*To do*.
Starting at the first line of the data below, write out each line exactly until you reach the line containing "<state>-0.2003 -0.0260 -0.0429", and include that line too.

━━━━━ Available data ━━━━━

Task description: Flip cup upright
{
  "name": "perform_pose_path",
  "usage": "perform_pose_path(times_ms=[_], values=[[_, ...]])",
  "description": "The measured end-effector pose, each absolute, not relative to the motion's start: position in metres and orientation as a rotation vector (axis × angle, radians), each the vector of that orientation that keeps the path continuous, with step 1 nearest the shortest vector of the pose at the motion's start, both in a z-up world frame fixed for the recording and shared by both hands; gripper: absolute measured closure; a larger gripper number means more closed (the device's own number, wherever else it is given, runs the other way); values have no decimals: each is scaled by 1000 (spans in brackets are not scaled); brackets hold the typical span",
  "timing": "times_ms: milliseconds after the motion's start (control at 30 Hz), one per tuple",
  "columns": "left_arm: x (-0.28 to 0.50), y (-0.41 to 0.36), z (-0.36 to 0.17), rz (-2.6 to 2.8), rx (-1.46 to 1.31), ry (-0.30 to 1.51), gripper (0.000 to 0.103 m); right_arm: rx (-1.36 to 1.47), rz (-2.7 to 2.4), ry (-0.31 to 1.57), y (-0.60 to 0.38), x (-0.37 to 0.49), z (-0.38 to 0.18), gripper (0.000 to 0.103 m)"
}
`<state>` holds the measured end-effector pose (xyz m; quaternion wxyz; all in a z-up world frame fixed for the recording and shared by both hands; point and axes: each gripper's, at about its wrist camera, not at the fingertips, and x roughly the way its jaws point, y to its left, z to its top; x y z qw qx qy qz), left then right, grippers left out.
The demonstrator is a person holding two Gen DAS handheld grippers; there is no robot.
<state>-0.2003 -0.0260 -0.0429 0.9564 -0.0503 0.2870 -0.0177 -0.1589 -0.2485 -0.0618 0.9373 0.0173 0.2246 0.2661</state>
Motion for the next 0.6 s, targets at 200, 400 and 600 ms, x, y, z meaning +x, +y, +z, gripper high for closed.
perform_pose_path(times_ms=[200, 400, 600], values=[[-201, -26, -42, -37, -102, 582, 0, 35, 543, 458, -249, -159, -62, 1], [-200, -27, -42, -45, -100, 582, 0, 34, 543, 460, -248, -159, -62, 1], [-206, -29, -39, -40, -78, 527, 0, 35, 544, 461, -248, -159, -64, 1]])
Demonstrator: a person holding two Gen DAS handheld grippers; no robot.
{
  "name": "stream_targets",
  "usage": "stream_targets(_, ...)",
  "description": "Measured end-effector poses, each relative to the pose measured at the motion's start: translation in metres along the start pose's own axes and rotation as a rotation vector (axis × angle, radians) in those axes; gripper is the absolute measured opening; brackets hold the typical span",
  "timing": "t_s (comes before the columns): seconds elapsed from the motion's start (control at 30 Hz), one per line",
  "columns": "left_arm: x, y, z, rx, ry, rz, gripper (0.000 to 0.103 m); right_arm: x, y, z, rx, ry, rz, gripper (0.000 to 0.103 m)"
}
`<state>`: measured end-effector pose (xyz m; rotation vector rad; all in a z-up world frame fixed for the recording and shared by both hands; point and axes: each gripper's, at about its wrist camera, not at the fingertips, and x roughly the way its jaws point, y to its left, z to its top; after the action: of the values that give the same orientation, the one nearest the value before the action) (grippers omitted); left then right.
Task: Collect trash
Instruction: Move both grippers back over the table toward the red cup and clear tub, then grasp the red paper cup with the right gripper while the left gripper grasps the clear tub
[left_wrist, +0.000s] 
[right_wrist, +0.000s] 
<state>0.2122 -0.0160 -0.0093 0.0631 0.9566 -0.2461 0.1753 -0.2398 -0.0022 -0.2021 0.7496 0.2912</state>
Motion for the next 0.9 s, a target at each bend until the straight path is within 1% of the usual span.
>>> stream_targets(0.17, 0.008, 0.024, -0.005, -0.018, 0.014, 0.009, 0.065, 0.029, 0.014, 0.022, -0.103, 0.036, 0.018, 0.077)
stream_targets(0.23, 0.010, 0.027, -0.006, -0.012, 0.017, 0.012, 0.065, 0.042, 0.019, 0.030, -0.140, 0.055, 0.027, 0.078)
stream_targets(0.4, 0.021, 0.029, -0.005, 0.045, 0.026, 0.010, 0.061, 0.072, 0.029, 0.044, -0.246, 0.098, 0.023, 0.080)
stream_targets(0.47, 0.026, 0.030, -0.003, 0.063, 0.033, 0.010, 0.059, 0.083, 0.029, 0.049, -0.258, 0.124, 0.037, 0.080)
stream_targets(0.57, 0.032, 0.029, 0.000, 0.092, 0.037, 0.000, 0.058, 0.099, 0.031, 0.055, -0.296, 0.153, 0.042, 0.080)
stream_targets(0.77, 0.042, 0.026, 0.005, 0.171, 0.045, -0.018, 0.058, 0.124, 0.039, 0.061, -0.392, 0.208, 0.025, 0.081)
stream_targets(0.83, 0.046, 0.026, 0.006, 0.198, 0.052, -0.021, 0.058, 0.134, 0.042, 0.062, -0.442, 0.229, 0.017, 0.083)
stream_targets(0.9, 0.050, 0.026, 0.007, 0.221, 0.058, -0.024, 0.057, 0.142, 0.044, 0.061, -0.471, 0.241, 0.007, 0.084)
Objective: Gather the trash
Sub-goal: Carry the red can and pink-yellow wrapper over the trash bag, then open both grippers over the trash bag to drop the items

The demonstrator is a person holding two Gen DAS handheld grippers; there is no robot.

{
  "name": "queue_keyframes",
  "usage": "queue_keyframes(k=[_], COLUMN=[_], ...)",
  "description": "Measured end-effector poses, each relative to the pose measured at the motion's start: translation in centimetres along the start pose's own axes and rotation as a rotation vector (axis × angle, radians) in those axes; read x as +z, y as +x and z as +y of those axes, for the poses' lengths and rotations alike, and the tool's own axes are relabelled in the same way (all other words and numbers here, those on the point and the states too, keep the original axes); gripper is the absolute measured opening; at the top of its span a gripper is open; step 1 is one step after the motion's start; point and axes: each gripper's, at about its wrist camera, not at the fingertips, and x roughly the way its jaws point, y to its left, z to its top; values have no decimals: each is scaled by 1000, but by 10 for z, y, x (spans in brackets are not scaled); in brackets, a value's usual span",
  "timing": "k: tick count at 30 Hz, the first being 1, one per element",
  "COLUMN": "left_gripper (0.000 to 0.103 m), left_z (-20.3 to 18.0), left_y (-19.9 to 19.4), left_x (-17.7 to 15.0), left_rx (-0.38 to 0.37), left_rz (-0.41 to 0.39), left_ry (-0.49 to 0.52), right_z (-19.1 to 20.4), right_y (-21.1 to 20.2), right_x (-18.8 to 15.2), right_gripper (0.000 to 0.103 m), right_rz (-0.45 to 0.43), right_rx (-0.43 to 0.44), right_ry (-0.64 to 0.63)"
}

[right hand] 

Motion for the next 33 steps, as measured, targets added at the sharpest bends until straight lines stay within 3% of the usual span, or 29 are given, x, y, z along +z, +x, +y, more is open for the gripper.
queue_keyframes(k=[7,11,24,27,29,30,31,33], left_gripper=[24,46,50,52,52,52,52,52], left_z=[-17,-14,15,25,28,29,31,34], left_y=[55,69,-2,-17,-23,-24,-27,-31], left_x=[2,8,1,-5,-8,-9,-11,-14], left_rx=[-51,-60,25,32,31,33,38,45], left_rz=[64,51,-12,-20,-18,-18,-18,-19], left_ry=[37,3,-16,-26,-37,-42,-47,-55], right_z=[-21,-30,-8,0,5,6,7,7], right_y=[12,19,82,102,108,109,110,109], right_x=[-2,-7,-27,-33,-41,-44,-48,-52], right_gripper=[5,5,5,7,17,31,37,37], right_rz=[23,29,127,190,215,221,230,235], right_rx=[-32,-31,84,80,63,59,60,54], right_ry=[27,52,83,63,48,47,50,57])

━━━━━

*Solution to the exercise*.
Task description: Flip cup upright
{
  "name": "perform_pose_path",
  "usage": "perform_pose_path(times_ms=[_], values=[[_, ...]])",
  "description": "The measured end-effector pose, each absolute, not relative to the motion's start: position in metres and orientation as a rotation vector (axis × angle, radians), each the vector of that orientation that keeps the path continuous, with step 1 nearest the shortest vector of the pose at the motion's start, both in a z-up world frame fixed for the recording and shared by both hands; gripper: absolute measured closure; a larger gripper number means more closed (the device's own number, wherever else it is given, runs the other way); values have no decimals: each is scaled by 1000 (spans in brackets are not scaled); brackets hold the typical span",
  "timing": "times_ms: milliseconds after the motion's start (control at 30 Hz), one per tuple",
  "columns": "left_arm: x (-0.28 to 0.50), y (-0.41 to 0.36), z (-0.36 to 0.17), rz (-2.6 to 2.8), rx (-1.46 to 1.31), ry (-0.30 to 1.51), gripper (0.000 to 0.103 m); right_arm: rx (-1.36 to 1.47), rz (-2.7 to 2.4), ry (-0.31 to 1.57), y (-0.60 to 0.38), x (-0.37 to 0.49), z (-0.38 to 0.18), gripper (0.000 to 0.103 m)"
}
`<state>` holds the measured end-effector pose (xyz m; quaternion wxyz; all in a z-up world frame fixed for the recording and shared by both hands; point and axes: each gripper's, at about its wrist camera, not at the fingertips, and x roughly the way its jaws point, y to its left, z to its top; x y z qw qx qy qz), left then right, grippers left out.
The demonstrator is a person holding two Gen DAS handheld grippers; there is no robot.
<state>-0.2003 -0.0260 -0.0429 0.9564 -0.0503 0.2870 -0.0177 -0.1589 -0.2485 -0.0618 0.9373 0.0173 0.2246 0.2661</state>

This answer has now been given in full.